(Information provided begins)

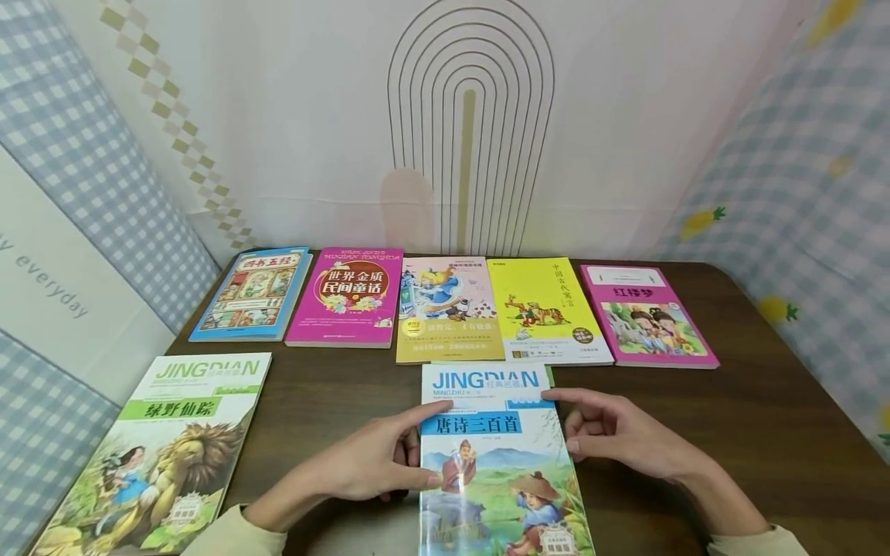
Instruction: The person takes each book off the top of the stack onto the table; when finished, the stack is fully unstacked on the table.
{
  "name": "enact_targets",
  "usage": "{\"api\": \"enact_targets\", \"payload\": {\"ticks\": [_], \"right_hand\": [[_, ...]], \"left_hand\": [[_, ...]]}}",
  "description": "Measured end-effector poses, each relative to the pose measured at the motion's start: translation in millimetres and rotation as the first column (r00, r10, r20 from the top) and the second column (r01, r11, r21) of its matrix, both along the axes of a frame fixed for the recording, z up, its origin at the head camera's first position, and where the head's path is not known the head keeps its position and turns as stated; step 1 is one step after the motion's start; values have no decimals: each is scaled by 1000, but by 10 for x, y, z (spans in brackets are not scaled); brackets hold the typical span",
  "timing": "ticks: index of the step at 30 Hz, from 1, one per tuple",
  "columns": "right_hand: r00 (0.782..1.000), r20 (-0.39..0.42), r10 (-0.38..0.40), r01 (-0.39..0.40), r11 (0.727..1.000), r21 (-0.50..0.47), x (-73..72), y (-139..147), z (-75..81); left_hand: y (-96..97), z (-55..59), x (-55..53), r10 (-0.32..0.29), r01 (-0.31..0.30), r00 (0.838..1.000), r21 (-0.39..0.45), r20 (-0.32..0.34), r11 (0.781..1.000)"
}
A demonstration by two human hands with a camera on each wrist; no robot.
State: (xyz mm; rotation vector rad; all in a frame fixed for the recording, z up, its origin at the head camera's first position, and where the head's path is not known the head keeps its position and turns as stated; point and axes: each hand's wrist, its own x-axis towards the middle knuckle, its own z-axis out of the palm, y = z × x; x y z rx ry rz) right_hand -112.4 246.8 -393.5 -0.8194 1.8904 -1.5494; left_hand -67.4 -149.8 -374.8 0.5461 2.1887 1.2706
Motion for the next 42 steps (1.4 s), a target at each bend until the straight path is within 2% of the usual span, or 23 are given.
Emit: {"api": "enact_targets", "payload": {"ticks": [7, 11, 16, 23, 26, 30, 34, 37, 42], "right_hand": [[1000, 17, -12, 11, 999, 34, -46, -33, 21], [999, 14, -53, 51, 992, 112, -43, -40, 39], [996, 21, -92, 87, 981, 176, -27, -48, 52], [994, 12, -104, 100, 977, 188, -15, -64, 57], [994, 8, -110, 107, 975, 194, -10, -65, 59], [993, 9, -115, 112, 976, 185, 8, -54, 50], [994, 13, -109, 105, 981, 163, 23, -51, 23], [994, 12, -107, 104, 982, 157, 19, -47, 6], [994, 11, -106, 103, 981, 165, 7, -41, 8]], "left_hand": [[-183, -20, 36, 34, -37, 998, 50, 61, 998], [-210, -41, 51, 13, -24, 994, 107, 104, 994], [-202, -71, 52, -15, -18, 988, 210, 154, 978], [-309, -100, 71, -32, -25, 982, 301, 184, 953], [-375, -116, 69, -57, -13, 978, 333, 200, 943], [-384, -136, 33, -116, 15, 959, 366, 257, 931], [-371, -167, 15, -150, 22, 942, 390, 301, 920], [-372, -189, 20, -153, 12, 937, 408, 315, 913], [-381, -188, 45, -118, -16, 944, 401, 308, 916]]}}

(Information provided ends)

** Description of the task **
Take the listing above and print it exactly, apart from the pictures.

** Answer for the task **
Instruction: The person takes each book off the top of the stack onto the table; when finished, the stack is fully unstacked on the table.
{
  "name": "enact_targets",
  "usage": "{\"api\": \"enact_targets\", \"payload\": {\"ticks\": [_], \"right_hand\": [[_, ...]], \"left_hand\": [[_, ...]]}}",
  "description": "Measured end-effector poses, each relative to the pose measured at the motion's start: translation in millimetres and rotation as the first column (r00, r10, r20 from the top) and the second column (r01, r11, r21) of its matrix, both along the axes of a frame fixed for the recording, z up, its origin at the head camera's first position, and where the head's path is not known the head keeps its position and turns as stated; step 1 is one step after the motion's start; values have no decimals: each is scaled by 1000, but by 10 for x, y, z (spans in brackets are not scaled); brackets hold the typical span",
  "timing": "ticks: index of the step at 30 Hz, from 1, one per tuple",
  "columns": "right_hand: r00 (0.782..1.000), r20 (-0.39..0.42), r10 (-0.38..0.40), r01 (-0.39..0.40), r11 (0.727..1.000), r21 (-0.50..0.47), x (-73..72), y (-139..147), z (-75..81); left_hand: y (-96..97), z (-55..59), x (-55..53), r10 (-0.32..0.29), r01 (-0.31..0.30), r00 (0.838..1.000), r21 (-0.39..0.45), r20 (-0.32..0.34), r11 (0.781..1.000)"
}
A demonstration by two human hands with a camera on each wrist; no robot.
State: (xyz mm; rotation vector rad; all in a frame fixed for the recording, z up, its origin at the head camera's first position, and where the head's path is not known the head keeps its position and turns as stated; point and axes: each hand's wrist, its own x-axis towards the middle knuckle, its own z-axis out of the palm, y = z × x; x y z rx ry rz) right_hand -112.4 246.8 -393.5 -0.8194 1.8904 -1.5494; left_hand -67.4 -149.8 -374.8 0.5461 2.1887 1.2706
Motion for the next 42 steps (1.4 s), a target at each bend until the straight path is within 2% of the usual span, or 23 are given.
Emit: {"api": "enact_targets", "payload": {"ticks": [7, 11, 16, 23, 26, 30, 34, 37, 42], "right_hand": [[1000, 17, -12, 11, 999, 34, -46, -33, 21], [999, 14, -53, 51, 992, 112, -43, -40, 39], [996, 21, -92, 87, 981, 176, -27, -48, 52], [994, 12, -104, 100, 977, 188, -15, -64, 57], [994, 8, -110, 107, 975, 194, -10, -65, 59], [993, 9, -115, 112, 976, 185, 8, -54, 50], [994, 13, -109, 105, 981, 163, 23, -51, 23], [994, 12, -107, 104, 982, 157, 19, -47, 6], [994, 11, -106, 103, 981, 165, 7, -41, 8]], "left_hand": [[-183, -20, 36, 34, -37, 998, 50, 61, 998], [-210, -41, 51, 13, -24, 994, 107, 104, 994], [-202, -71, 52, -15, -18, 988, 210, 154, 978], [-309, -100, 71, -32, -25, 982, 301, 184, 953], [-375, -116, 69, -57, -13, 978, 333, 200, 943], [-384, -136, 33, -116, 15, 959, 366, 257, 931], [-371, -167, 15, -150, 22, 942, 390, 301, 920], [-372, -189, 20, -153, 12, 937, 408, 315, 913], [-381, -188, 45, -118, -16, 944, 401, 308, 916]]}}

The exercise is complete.